“If We Were Vampires”
Jason Isbell and the 400 Unit
Written by Jason Isbell
Not since Wynonna recorded “Sometimes I Feel Like Elvis” has the title of a song so beautifully mislead me about its contents.
“If We Were Vampires” is a gorgeous, achingly beautiful love song that explores the connection between immortal love and earthly mortality. The title is only mentioned once, as an interesting contrast: “If we were vampires and death was a joke,” Isbell observes, “I wouldn’t feel the need to hold your hand.” It is the truth being the opposite that fuels the declarations of love throughout the song, because “one day I’ll be gone or one day you’ll be gone.”
Isbell is nearly without peer as a songwriter right now, with a unique talent for capturing the shades of life that too rarely see sunlight. My personal favorite from this song comes early, where he notes “the way you talk me off the roof, your questions like directions to the truth.” More is captured about both characters in the song in those two lines than most songs even brush up against.
What a treasure this man is.
“[I’ll] give you every second I can find / And hope it isn’t me who’s left behind” is the part that gets me every time. :'(
Beautiful song; and it does make a good point about how deep love can be rooted in knowing our time on Earth is finite and thus wanting to make the most of it (whereas to immortal beings, time would be far less precious).

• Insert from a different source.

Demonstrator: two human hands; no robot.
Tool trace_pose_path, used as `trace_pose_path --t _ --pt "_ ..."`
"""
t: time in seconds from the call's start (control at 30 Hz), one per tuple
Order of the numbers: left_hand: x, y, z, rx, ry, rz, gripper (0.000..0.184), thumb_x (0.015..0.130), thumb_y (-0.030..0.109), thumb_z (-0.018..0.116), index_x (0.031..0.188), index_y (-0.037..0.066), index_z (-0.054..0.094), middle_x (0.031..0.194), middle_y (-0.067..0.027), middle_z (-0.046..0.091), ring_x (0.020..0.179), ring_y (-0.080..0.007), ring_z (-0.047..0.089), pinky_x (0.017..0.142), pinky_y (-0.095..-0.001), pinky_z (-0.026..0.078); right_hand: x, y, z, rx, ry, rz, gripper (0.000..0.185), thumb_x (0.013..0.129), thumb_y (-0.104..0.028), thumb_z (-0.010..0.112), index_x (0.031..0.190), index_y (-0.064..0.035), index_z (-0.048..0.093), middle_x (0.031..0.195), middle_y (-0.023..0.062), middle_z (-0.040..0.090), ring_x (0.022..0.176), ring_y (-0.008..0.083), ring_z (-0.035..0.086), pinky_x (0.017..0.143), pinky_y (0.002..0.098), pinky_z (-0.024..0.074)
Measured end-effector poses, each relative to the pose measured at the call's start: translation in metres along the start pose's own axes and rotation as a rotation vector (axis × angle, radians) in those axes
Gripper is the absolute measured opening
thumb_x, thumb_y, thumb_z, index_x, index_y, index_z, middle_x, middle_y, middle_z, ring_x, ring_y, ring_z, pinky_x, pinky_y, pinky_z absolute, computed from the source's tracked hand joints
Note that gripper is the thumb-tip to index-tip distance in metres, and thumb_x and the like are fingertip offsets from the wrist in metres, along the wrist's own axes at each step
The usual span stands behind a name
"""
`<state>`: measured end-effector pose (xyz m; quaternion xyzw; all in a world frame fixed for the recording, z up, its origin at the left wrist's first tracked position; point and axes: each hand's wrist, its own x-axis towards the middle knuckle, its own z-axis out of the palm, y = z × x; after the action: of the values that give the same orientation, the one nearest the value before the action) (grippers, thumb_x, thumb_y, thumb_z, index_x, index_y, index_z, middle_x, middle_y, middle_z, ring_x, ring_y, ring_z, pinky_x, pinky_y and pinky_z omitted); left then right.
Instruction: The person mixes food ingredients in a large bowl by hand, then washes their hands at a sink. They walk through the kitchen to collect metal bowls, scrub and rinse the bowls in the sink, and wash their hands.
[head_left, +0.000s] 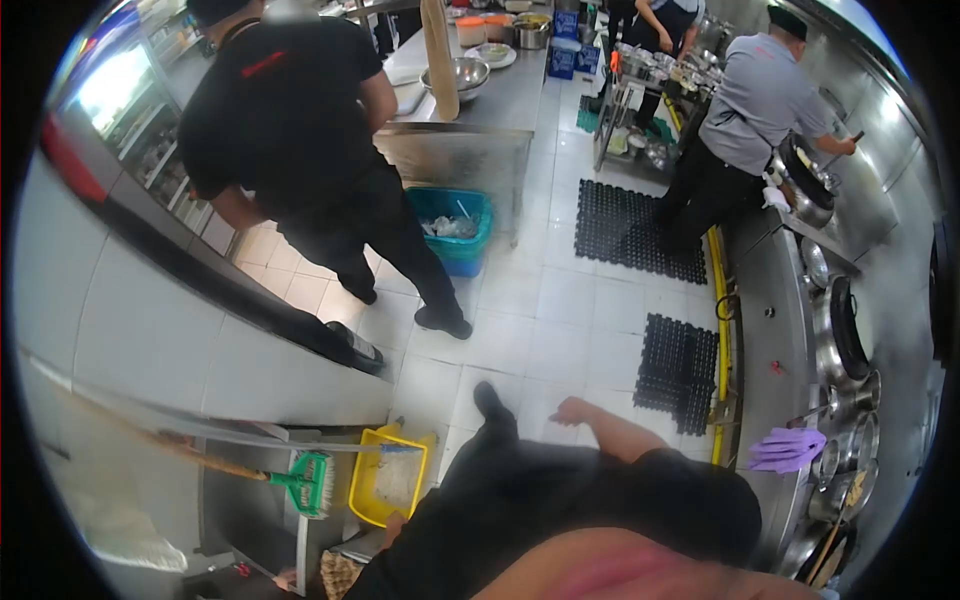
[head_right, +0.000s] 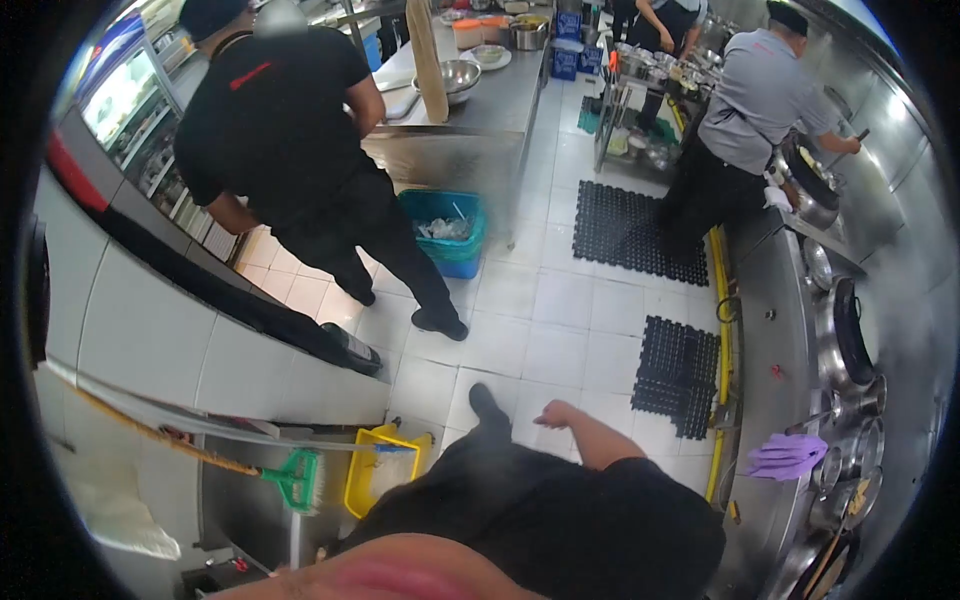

Awesome lyrics. I’m fortunate to have had 40 years with my wife. It’s a sobering thought that even though we’re both in good health, it could be soon that one of us will have to spend time alone. Not that the young have any guarantees – accidents, illness, etc. and the best laid plans …
I like this verse that Gena mentioned:
Maybe time running out is a gift
I’ll work hard ’til the end of my shift
And give you every second I can find
And hope it isn’t me who’s left behind
Wish Isbell had a better voice. It’s what has kept me away from his music.
I think Isbell has the absolute perfect voice for his music, in large part because he writes to it so well.
“Cover Me Up” wouldn’t work nearly as well if he had pipes like Chris Stapleton, because the the way his voice frays as he strains to hit the high notes perfectly captures the desperation and need of the speaker.
The way he embraces, and uses, the limitations of his vocal talent is something I’ve only really heard with Townes and 90s Steve Earle.